Saturday, October 21, 2006


Davis settles into starter's role

Nate Davis' first series as Ball State University's starting quarterback couldn't have been any worse.

On the team's third offensive play against Northern Illinois University, he was forced to call a timeout because of confusion with the play that had been called. However, it didn't do any good as he was sacked for a ten-yard loss following the timeout.

Since that play, Davis' nerves have been washed away in a sea of completions and touchdown passes. He's 38-of-52 for 545 yards and 5 touchdowns in his two starts, with only one interception.

Davis said the learning curve from high school to college has been tough.
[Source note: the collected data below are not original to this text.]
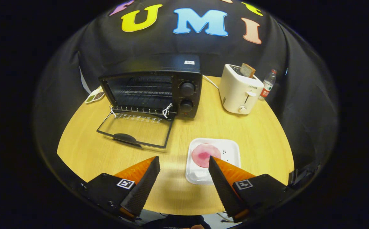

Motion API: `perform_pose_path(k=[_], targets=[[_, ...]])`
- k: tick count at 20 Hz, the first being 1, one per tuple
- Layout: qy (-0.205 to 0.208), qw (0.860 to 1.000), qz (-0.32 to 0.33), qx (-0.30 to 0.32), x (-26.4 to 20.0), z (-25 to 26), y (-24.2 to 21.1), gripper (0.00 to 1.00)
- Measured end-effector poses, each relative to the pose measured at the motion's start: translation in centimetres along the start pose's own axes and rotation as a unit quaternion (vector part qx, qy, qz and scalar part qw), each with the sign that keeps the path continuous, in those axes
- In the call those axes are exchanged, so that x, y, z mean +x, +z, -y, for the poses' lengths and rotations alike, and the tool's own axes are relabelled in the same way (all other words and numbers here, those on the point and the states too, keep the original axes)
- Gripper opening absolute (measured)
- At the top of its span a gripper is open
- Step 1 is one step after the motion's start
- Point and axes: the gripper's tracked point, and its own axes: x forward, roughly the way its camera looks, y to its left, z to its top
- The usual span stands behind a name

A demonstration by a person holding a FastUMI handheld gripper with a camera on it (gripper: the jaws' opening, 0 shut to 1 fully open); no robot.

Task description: Open the toaster oven, put the food inside, and close the toaster oven door.

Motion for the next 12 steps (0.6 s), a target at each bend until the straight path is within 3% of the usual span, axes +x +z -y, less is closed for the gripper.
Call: perform_pose_path(k=[12], targets=[[0.024, 0.998, -0.063, 0.017, 3.3, 9.6, -2.0, 0.99]])
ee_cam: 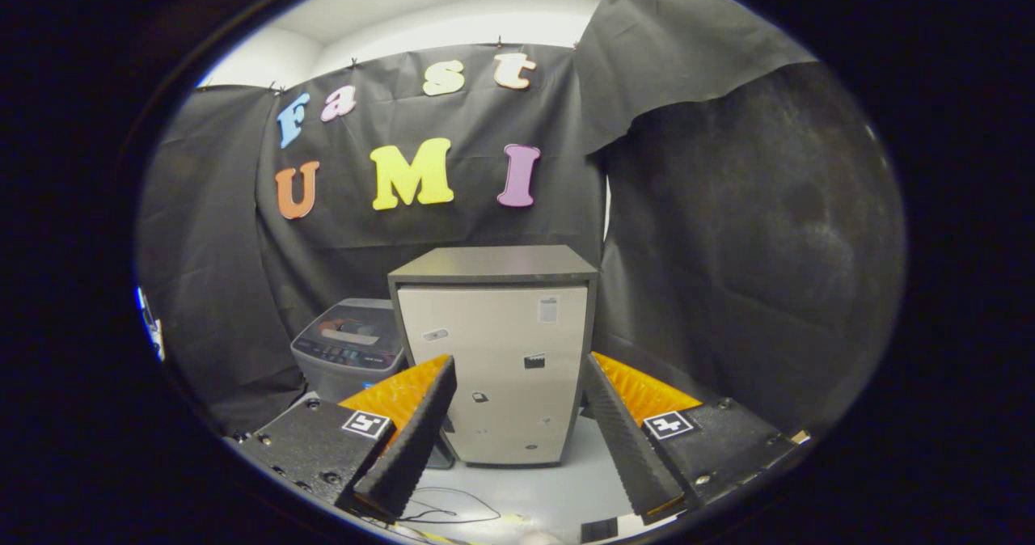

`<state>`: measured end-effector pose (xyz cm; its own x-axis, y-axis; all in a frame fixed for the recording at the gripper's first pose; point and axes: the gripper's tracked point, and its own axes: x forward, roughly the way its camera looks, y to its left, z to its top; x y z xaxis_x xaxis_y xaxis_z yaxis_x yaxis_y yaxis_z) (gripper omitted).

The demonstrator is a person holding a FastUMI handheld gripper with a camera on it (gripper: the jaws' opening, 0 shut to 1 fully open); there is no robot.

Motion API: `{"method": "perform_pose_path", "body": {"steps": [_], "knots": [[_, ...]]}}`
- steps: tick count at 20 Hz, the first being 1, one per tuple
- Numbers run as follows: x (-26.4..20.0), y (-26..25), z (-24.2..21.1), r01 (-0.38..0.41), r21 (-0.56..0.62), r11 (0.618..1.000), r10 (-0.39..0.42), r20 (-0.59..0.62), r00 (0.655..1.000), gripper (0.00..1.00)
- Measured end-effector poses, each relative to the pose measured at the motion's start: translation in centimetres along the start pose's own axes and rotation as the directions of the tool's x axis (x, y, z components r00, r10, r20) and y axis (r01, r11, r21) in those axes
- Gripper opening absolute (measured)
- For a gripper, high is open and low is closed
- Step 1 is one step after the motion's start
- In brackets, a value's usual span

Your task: Put the clothes into the washing machine and then close the washing machine lid.

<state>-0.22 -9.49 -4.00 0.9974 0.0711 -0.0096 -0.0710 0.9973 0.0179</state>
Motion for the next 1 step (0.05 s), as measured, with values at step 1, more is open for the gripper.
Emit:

"Back in high school, I was the best player [at Bellaire High School]," he said. "Everything was easy for me. Here you're just another player. The game's a lot faster. Everything's a lot quicker than high school."
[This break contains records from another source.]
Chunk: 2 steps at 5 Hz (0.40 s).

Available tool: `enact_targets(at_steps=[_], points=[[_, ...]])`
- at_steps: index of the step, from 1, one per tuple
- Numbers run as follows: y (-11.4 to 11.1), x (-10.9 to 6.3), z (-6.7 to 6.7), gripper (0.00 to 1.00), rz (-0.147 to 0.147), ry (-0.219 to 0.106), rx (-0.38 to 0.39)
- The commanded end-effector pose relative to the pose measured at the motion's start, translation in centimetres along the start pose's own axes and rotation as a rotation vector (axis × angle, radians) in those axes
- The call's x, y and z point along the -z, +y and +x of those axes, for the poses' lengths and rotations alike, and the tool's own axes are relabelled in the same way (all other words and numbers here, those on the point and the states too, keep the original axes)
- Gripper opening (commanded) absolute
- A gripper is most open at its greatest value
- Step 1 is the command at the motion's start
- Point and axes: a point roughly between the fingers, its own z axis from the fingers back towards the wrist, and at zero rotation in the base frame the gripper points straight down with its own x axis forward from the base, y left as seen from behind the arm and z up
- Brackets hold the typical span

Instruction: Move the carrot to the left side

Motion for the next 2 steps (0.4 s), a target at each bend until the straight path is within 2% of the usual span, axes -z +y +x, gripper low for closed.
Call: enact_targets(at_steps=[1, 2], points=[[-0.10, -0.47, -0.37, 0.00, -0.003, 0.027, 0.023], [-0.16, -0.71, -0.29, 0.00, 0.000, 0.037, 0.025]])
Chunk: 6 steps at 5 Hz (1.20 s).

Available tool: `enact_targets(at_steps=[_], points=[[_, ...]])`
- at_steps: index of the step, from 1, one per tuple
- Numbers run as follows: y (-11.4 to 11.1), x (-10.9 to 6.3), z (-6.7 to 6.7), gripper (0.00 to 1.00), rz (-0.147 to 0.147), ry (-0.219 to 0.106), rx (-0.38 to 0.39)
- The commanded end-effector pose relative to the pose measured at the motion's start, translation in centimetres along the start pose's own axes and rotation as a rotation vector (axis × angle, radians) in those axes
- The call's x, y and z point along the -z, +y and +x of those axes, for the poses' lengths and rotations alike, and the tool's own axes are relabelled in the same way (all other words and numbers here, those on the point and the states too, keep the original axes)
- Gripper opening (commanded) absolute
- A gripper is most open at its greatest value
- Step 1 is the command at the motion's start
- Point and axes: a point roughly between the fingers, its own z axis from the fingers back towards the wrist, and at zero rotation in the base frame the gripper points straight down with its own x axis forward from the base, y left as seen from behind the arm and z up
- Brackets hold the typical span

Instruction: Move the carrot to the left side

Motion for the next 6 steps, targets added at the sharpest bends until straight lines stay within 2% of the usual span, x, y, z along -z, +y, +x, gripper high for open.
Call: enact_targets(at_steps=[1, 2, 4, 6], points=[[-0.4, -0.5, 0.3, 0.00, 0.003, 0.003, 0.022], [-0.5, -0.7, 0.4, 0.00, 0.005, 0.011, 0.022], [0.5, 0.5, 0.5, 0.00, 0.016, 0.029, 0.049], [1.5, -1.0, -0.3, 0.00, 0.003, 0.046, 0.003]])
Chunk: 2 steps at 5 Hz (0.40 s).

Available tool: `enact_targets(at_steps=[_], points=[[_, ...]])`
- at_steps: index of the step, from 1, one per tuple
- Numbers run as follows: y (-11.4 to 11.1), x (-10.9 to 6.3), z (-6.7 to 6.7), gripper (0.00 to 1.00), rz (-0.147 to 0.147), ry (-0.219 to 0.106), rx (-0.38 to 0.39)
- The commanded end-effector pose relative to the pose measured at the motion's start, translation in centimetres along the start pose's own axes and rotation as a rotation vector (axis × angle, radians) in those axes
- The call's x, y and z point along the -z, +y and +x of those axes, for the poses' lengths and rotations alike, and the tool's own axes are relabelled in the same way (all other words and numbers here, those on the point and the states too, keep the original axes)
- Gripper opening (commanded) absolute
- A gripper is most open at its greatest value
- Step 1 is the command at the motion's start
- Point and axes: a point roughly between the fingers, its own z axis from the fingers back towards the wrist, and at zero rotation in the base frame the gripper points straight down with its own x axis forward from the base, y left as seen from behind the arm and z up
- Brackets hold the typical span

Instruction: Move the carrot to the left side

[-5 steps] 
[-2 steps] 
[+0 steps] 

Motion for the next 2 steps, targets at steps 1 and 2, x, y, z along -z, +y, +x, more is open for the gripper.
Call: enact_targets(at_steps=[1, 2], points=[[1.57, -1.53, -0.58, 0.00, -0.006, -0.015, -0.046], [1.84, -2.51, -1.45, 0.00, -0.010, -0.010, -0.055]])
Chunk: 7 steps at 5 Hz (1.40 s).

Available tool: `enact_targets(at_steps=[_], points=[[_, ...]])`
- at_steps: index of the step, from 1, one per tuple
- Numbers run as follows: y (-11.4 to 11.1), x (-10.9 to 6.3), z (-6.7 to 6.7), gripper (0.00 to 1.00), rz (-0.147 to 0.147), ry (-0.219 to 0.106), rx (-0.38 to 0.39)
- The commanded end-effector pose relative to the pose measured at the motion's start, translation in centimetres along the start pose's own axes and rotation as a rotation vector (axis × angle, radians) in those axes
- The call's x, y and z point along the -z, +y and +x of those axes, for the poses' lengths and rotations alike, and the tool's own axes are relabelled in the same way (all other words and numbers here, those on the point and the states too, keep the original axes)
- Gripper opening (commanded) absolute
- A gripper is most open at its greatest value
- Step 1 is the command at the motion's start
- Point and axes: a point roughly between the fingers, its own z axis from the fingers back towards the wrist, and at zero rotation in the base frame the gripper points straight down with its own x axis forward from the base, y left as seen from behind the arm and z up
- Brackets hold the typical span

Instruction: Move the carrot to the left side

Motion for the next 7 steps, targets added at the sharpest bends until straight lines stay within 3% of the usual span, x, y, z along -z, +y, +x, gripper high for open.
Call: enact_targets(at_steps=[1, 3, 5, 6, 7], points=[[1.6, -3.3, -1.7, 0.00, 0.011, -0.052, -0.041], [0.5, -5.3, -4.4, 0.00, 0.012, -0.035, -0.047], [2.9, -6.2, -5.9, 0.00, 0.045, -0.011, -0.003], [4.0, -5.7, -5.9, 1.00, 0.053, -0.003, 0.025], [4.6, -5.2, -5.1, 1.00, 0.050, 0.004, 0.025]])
The freshman has plenty of help in making the adjustment. His brother, Jose, was a three-year letter-winner at Kent State University from 1997-99. Jose Davis was a captain his final two years and holds 13 school records. Nate Davis said his brother even calls Ball State's offensive coordinator Stan Parrish to check up on Nate's progress.

"Jose has been very good with him and probably prepared him a little bit for this," Ball State coach Brady Hoke said. "The kid has been prepared his whole life to do it."

His mother, Linda, also plays a role. Nate Davis said he talks to his mom every single night. But football is usually the last thing on her mind. She wants to know about school first, and also helps him study. And then maybe if there's time, there's some discussion about football.

Another influence is the person whose position he took. Both Nate Davis and Brady Hoke have said that Joey Lynch is very supportive of Nate Davis. Lynch has been instrumental in Nate's progression of learning the Ball State offense. Nate Davis said having Lynch around is like having an additional coach to help him learn the offense.

"It just seems like we're brothers," Nate Davis said. "He's not some guy who's like, 'OK, I don't need to tell you. You don't worry about it.' He'll sit down and explain everything to me."

With the emergence of B.J. Hill at running back in last week's game against the University at Buffalo, the passing game could be expanded even more as the season progresses. A scary thought for opposing defenses, considering Nate Davis leads the nation in passing efficiency with a rating of 195.20.

Of course, having a big target on the field helps to keep that rating as high as it is. And that's where Darius Hill comes into the equation. The 6-foot-7 tight end is Davis' favorite target on the field. He leads the team with 29 receptions for 551 yards and eight touchdowns. Darius Hill said Nate Davis rarely throws a bad ball and can put the ball right on the receiver's hands.

"He brings along a big dynamic because he has a cannon arm and an arm that can unleash the ball down the field at the moment you might not expect it," he said. "He'll just launch it for 50 [yards] on you."